The situation changed in summer 2000 when Microsoft published the Terrain SDK. Those who hoped for information on how to read the mesh data were disappointed. The SDK contains four small programs and a manual on how to use them. The following assumes that you have downloaded these tools. Users of FSRail or FSMesh should copy them to the ..\terrain directory. The following table describes the four programs. For more details I'm afraid you'll have to read the SDK tutorial.

Program Input file Output file Function
resample.exe DEM file

INF file

 TMF file A DEM, descibed in the INF file, is read and converted into TMF Format. The resolution is fixed by the parameter LOD in the INF file.
tmfcompress.exe TMF file TMF file A TMF file is compressed. I think that neighboring mesh fields of same orientation are combined.
tmfmerge.exe several TMF files TMF file Merges several TMF files to one new. Not used by me up to now.
tmf2bgl.exe TMF file BGL file A BGL header is placed in front of the TMF file - FS2000 can use this file.
Explanation: DEM means Digital Elevation Map and is an array of altitude points on a fixed grid. TMF is a Terrain Mesh File, similar to a DEM with additional information plus the option to be compressed. Do any of you know the format of TMF files?

This table is taken from the SDK and shows the meaning of the parameter LOD. By increasing LOD by 1 the CPU load and memory usage go up a factor of 4 if compression cannot reduce the size again.

Mesh scenery is produced the following way:

Having got these tools all we need is a DEM. Higher resolution mesh data (typically 5 arc seconds) is available free for only a small part of the world. The sceneries obtained from them with the Terrain SDK from Microsoft show a clear improvement and show that the new terrain engine is powerful - provided your system is powerful enough and you have enough memory.

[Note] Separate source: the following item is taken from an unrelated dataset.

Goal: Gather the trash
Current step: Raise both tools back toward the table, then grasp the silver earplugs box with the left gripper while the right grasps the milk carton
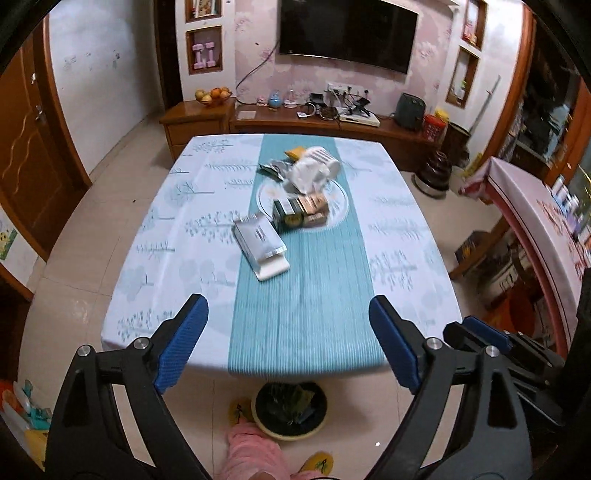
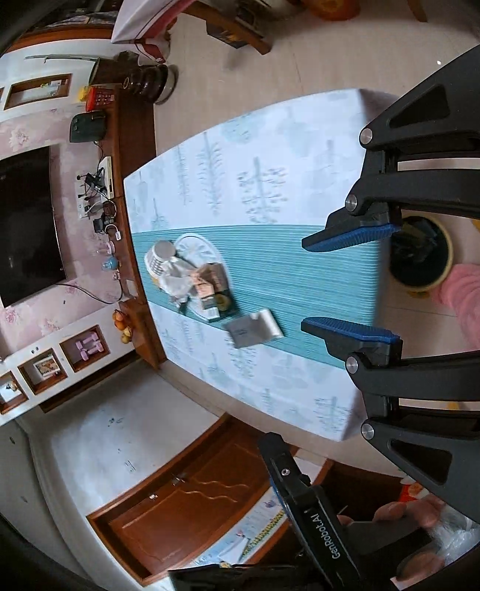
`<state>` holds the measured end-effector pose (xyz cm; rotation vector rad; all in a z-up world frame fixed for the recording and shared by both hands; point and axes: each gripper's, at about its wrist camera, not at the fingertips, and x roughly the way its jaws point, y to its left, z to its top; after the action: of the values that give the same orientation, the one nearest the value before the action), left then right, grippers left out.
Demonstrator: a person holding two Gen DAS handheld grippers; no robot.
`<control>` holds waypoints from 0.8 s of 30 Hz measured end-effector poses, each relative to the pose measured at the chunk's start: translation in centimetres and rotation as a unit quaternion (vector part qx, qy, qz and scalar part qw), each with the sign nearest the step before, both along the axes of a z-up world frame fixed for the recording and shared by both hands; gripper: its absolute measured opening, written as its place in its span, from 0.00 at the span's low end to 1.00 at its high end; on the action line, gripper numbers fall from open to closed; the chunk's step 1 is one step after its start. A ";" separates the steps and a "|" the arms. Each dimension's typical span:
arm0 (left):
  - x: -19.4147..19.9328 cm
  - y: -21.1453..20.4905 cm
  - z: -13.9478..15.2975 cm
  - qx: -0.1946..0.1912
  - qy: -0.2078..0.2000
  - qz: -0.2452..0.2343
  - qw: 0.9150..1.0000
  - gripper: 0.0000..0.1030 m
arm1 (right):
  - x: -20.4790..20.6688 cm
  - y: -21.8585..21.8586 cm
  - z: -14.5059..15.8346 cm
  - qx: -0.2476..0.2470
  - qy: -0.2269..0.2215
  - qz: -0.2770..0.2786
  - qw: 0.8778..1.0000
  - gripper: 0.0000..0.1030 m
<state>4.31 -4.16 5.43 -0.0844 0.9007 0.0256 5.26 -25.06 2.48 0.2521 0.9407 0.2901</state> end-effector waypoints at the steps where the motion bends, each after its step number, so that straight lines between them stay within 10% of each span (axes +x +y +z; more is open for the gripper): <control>1: 1.3 0.6 -0.2 -0.005 0.002 0.004 1.000 0.86 | 1.3 0.3 -0.1 -0.002 0.001 -0.006 1.000 0.36; 24: 24.6 8.2 -21.2 -0.087 0.204 0.071 0.972 0.96 | 18.2 5.2 -12.8 0.003 0.103 -0.116 0.988 0.48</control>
<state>28.87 4.02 -15.75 -0.3159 1.3064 0.1003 23.47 -19.82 -10.33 0.3990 1.1029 0.0529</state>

What to do with the rest of the world?

The approach described here is intended to give a very high resolution mesh scenery for small areas of special interest like a valley or the area along a railway line, or to combine information from different sources.

High resolution geographical information is available on topographical maps which often can be found a in digital form. For Germany the most suitable digital maps (TOP 50) are in the scale 1:50000 where 1 km is 2 cm on the screen. Since, typically, 50 pixels belong to a cm on screen the resolution of these maps is 20m or about 1 arc second. Lines of equal altitude have a 1 or 2 pixel width so the information on these maps is comparable to a 2 arc seconds DEM.

So a way to transport the altitude information from such a map to a DEM is the only missing item to start real world scenery design. A tool that can transport data from a bitmap to scenery design has been in FSRail from the beginning and is called Markers. Markers are identified by coordinates and colors. So some new FSRail-language objects were invented called trigonometrical points. Trigonometrical points are identified by their coordinates and altitude. So the bitmap interface was extended to produce optional markers or trigonometrical points and a routine written that interpolates a DEM from this list of trigonometrical points. When the DEM is written an INF file is created with the exact information. Then you just start the SDK tools and - bingo - the terrain is were you clicked it to be.

The first try was already surprising. In this example the river shore was located with blue markers. Along the river trigonometrical points of 67 m height were placed, I added the characteristic 200 m line, some tops of mountains, generated a 256x256 mesh, repainted the polygons of the river, excluded the MS scenery - ready. A few hours of work after many hours of programming. A much bigger example with moving trains following the river can be downloaded from www.fsrail.com .

Some hints:

To get an area exactly flat place a dense line of trigonometrical points arround it. They should be less distance apart than the next line of equal altitude. A high DEM resolution only makes sense if a lot of information is available.

 

The current version of FSMesh can create DEMs of up to 2048x2048. Some new features could be added, one of them the import of USGS DEMs. Even if 30 seconds are not enough for many places this forms already a base relief which can be improved in the most important places.

So, how do you use it?

First, copy the three programs from the Terrain SDK: resample.exe, tmfcompress.exe, tmf2bgl.exe into the menu ..\terrain. Edit the file Terrainmaker.bat to copy the bgl file to your location in FS2000. NOTE: It seems you always have to leave FS2000 before you can change any terrain file. With self-made terrain files I often found FS2K crashed while reloading scenery, independent of the source of the DEM. There are rumors that a proper choice of the the area priority can cure this.

Working with FSMesh

In the following I section I will describe how a scenery with a volcanic lake can be made using FSMesh. The example is the "Laacher See" in Germany.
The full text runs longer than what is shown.